## What you will do
Copy every line of the entries that includes the word "simplified".

------------------------------

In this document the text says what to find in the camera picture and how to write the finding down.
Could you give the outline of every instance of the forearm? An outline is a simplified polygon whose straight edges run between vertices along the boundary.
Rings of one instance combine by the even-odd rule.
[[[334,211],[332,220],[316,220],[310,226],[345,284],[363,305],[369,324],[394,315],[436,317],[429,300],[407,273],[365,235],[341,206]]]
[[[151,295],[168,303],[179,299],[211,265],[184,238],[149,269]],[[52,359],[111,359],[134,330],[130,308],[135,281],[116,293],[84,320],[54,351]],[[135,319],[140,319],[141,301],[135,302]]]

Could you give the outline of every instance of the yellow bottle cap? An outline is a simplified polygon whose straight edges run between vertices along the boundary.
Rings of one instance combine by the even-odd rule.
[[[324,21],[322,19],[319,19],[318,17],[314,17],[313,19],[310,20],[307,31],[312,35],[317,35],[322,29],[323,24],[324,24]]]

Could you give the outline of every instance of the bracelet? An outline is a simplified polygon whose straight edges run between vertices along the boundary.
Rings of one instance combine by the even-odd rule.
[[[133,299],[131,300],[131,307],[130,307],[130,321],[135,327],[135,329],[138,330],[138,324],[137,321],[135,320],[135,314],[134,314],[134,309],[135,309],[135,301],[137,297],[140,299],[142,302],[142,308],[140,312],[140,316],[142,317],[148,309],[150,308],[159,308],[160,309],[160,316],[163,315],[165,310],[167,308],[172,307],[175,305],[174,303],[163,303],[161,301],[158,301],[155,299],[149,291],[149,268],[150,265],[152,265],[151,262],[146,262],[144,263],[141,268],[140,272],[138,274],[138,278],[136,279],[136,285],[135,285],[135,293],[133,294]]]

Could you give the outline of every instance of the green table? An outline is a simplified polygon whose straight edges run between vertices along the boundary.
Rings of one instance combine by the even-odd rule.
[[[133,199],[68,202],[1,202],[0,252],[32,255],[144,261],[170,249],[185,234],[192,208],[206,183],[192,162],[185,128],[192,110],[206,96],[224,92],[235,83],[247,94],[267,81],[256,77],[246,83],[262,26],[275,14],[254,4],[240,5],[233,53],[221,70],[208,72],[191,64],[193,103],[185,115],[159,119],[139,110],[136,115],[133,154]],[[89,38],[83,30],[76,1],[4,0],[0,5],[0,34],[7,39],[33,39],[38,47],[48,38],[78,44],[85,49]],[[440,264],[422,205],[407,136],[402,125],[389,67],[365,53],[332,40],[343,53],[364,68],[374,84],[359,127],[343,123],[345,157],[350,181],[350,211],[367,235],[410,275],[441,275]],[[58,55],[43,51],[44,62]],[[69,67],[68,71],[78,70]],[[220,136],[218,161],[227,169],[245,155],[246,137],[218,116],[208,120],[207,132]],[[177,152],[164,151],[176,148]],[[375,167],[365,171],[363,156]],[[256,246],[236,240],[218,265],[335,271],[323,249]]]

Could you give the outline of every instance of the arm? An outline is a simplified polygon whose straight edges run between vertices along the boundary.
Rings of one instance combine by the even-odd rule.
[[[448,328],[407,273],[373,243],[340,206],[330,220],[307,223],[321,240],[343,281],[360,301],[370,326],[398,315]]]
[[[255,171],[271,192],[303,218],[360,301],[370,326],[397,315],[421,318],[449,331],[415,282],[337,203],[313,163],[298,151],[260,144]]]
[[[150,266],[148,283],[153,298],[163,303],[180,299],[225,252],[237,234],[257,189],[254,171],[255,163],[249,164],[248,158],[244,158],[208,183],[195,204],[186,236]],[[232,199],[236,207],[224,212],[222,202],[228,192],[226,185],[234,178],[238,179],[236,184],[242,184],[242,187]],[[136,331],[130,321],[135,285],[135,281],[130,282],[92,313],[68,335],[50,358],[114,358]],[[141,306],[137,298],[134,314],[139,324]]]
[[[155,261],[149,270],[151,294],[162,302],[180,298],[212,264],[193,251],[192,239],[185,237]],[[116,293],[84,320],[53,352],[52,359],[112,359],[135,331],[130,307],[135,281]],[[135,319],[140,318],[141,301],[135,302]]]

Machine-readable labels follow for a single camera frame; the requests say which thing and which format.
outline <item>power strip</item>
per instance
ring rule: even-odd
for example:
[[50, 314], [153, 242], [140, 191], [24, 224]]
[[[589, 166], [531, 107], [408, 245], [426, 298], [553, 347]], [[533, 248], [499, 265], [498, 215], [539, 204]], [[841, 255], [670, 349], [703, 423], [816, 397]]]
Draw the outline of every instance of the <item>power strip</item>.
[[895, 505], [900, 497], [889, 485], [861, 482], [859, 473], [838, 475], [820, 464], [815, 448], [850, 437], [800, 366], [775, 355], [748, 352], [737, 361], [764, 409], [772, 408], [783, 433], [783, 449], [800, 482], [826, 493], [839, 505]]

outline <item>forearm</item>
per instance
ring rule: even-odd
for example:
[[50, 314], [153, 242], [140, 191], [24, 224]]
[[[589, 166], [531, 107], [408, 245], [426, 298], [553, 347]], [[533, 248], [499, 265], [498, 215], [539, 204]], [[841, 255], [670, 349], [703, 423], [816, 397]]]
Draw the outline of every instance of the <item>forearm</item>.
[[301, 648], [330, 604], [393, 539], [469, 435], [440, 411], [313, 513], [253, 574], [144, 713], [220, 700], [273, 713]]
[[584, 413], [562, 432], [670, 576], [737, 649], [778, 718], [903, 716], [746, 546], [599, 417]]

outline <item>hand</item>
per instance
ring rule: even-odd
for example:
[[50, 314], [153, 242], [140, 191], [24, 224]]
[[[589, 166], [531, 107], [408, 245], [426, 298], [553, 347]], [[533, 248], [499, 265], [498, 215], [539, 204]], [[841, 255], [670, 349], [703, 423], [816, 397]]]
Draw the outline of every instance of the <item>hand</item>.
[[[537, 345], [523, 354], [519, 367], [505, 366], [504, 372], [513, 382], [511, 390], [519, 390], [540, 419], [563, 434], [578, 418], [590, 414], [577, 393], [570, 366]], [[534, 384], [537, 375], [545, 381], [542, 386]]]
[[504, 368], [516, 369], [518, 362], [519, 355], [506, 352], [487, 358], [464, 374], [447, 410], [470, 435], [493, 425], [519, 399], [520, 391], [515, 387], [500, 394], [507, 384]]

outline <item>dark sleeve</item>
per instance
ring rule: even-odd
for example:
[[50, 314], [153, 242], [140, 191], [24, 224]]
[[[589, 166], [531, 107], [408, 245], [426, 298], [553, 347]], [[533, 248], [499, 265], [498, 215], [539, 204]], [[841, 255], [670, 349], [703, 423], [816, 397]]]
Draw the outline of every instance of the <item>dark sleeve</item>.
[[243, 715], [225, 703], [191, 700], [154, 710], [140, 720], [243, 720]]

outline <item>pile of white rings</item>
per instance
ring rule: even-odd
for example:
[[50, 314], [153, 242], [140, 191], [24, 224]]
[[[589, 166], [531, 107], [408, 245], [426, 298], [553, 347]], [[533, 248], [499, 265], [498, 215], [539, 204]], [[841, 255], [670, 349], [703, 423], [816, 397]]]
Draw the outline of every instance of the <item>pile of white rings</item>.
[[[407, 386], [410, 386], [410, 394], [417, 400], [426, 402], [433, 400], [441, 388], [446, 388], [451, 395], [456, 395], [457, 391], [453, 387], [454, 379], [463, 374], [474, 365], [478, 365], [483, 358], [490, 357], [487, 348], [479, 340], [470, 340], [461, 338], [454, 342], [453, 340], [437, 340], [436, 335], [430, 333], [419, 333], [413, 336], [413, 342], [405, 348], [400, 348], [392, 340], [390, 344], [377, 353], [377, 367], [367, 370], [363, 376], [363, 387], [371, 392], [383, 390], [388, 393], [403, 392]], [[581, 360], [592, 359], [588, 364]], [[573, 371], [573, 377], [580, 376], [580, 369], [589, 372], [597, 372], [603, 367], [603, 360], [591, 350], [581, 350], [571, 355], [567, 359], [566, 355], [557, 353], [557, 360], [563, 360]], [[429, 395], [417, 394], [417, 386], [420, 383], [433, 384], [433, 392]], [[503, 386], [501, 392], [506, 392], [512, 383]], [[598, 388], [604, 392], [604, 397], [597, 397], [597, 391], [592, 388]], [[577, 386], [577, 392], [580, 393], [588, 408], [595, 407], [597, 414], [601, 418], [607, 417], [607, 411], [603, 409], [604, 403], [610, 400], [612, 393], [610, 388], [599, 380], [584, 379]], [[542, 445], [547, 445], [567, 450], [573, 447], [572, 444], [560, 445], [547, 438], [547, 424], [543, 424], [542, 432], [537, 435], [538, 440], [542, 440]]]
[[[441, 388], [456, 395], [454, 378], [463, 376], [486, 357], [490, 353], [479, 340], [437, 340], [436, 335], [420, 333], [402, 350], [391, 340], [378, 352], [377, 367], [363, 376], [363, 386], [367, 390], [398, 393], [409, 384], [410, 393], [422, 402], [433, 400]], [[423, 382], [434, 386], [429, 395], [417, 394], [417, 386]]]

------------------------------

## Problem solution
Could you give the outline of every instance of the forearm? An outline is a simplified polygon whose straight edges run between vertices along the boundary.
Could you give the outline of every instance of the yellow bottle cap? An outline is a simplified polygon whose straight edges run between vertices along the boundary.
Could you give the outline of every instance of the bracelet? An outline is a simplified polygon whose straight edges run between vertices along the boundary.
Could you give the outline of every instance of the green table? An outline is a simplified polygon whose straight edges run between vertices along the boundary.
Could you give the outline of every instance of the arm? An outline is a simplified polygon whose straight edges run between vertices along the boundary.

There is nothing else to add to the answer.